(EXERCISE DIRECTIONS): Look for "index" in each line of the records, and copy the lines that have it.

Items listed in a dataset:
"""

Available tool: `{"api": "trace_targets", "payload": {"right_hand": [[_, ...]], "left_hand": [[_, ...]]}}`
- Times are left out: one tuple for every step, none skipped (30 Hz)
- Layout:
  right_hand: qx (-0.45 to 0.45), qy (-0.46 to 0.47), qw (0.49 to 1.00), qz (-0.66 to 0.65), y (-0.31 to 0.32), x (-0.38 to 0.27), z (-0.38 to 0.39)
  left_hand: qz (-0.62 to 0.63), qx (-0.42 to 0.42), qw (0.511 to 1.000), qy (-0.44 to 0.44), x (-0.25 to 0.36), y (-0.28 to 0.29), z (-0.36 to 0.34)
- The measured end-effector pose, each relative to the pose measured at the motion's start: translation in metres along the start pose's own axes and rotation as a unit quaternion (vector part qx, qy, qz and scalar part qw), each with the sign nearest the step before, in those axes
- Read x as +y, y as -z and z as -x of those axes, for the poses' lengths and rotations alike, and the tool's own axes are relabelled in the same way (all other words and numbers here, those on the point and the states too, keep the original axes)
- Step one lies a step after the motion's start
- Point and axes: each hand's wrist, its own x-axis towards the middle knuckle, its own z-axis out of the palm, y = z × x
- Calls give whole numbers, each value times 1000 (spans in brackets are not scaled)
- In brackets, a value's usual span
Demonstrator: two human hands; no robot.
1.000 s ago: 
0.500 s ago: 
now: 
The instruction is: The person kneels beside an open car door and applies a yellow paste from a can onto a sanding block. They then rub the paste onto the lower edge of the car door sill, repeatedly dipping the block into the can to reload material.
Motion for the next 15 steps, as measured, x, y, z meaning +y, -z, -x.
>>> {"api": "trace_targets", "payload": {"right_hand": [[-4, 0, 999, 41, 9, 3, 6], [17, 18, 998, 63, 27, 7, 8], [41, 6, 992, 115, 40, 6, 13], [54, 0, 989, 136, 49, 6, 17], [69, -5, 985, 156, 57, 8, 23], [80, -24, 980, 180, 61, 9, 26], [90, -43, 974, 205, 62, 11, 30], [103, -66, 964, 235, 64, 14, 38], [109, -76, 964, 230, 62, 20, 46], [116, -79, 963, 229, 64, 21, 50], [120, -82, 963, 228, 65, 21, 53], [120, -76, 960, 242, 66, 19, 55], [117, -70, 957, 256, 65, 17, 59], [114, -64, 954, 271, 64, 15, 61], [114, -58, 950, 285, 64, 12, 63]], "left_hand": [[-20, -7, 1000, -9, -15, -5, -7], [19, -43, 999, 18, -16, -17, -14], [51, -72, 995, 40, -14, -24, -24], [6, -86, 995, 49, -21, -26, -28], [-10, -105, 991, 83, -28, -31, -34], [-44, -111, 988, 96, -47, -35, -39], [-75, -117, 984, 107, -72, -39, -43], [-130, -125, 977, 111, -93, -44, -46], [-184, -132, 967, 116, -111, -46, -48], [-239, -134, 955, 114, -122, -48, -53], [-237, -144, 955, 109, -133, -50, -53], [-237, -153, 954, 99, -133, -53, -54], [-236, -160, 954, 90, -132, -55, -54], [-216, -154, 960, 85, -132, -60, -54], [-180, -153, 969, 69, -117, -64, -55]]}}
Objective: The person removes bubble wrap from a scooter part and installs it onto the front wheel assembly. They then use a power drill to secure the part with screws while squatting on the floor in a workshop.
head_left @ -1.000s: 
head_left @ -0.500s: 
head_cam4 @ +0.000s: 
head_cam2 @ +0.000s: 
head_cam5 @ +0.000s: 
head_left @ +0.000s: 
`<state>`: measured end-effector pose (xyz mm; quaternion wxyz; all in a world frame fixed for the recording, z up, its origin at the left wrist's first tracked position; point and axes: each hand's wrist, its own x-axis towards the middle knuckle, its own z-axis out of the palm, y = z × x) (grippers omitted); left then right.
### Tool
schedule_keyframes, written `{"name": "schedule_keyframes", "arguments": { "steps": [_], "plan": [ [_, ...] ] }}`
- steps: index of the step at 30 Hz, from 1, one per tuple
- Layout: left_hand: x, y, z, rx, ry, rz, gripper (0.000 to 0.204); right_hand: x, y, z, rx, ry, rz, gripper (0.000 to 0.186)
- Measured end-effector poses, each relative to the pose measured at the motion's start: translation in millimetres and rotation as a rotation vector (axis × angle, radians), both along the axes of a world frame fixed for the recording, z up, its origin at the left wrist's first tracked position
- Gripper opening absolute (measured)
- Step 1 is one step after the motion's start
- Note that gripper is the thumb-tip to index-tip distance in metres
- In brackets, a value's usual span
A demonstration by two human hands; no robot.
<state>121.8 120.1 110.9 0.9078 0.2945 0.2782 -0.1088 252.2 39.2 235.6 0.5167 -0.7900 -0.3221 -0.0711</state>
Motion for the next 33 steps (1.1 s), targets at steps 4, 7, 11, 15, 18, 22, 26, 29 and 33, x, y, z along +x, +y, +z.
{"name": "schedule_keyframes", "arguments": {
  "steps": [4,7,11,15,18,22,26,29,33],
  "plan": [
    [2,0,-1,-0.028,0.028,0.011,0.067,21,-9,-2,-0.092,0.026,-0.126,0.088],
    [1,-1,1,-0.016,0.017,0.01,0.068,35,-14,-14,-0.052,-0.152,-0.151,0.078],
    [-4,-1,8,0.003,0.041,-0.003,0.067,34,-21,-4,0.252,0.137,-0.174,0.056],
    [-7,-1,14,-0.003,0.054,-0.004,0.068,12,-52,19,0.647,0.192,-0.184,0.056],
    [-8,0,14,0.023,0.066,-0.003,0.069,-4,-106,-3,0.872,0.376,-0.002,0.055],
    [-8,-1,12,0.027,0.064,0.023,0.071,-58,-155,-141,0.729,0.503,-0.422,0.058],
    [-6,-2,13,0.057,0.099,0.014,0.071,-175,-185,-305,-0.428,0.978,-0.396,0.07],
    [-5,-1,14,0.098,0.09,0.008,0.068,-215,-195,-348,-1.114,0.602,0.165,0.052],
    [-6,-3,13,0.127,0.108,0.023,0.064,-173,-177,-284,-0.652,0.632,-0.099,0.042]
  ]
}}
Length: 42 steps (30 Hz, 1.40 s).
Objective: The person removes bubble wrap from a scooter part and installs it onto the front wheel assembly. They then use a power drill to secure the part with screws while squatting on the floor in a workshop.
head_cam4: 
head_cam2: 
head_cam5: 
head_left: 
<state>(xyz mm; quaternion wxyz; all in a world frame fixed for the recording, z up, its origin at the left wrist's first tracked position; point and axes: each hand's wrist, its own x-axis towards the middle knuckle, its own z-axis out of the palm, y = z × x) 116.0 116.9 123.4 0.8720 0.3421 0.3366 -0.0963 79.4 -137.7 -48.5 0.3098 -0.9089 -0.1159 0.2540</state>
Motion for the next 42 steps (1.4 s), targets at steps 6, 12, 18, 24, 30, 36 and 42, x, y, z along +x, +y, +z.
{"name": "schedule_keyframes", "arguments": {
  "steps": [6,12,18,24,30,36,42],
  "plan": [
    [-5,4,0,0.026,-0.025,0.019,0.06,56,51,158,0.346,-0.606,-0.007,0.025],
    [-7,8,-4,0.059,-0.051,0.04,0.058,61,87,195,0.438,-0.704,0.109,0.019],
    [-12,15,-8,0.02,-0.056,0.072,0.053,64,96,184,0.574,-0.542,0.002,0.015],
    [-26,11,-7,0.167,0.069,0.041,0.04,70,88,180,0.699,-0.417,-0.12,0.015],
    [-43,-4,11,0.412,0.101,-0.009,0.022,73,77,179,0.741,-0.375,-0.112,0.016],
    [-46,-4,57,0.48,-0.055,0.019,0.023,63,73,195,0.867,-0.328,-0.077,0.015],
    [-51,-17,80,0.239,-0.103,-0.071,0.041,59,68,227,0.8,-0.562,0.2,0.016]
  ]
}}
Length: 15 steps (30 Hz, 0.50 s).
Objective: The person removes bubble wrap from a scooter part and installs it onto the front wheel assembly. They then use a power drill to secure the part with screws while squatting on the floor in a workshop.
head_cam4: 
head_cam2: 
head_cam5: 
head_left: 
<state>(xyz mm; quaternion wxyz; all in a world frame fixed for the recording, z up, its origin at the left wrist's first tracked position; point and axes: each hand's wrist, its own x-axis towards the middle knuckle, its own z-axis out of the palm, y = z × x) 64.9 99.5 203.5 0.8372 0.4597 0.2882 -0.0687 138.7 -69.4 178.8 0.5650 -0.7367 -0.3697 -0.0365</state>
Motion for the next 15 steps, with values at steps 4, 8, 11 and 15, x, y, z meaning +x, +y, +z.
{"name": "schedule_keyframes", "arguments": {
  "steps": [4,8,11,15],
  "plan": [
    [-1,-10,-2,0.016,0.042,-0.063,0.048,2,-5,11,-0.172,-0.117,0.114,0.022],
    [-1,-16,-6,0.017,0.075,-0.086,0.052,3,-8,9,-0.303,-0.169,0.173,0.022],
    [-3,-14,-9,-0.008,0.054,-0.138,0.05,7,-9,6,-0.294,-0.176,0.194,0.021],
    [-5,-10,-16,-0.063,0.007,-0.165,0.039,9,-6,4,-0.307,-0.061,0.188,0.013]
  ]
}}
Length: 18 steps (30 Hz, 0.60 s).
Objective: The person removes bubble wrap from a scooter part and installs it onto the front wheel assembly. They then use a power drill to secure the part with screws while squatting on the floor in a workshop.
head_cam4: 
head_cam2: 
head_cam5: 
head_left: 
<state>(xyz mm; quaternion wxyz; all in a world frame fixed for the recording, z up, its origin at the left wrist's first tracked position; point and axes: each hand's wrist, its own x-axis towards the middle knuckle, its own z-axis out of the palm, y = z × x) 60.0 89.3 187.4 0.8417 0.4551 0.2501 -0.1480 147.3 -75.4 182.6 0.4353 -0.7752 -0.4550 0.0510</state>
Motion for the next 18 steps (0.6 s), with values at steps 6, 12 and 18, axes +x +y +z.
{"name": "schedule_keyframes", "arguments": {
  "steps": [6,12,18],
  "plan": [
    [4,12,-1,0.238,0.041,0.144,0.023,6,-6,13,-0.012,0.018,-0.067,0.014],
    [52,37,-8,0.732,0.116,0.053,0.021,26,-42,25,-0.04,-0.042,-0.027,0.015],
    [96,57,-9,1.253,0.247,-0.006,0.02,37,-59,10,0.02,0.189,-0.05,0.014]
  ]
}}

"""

(OUTPUT OF THE TASK):
- steps: index of the step at 30 Hz, from 1, one per tuple
- Note that gripper is the thumb-tip to index-tip distance in metres

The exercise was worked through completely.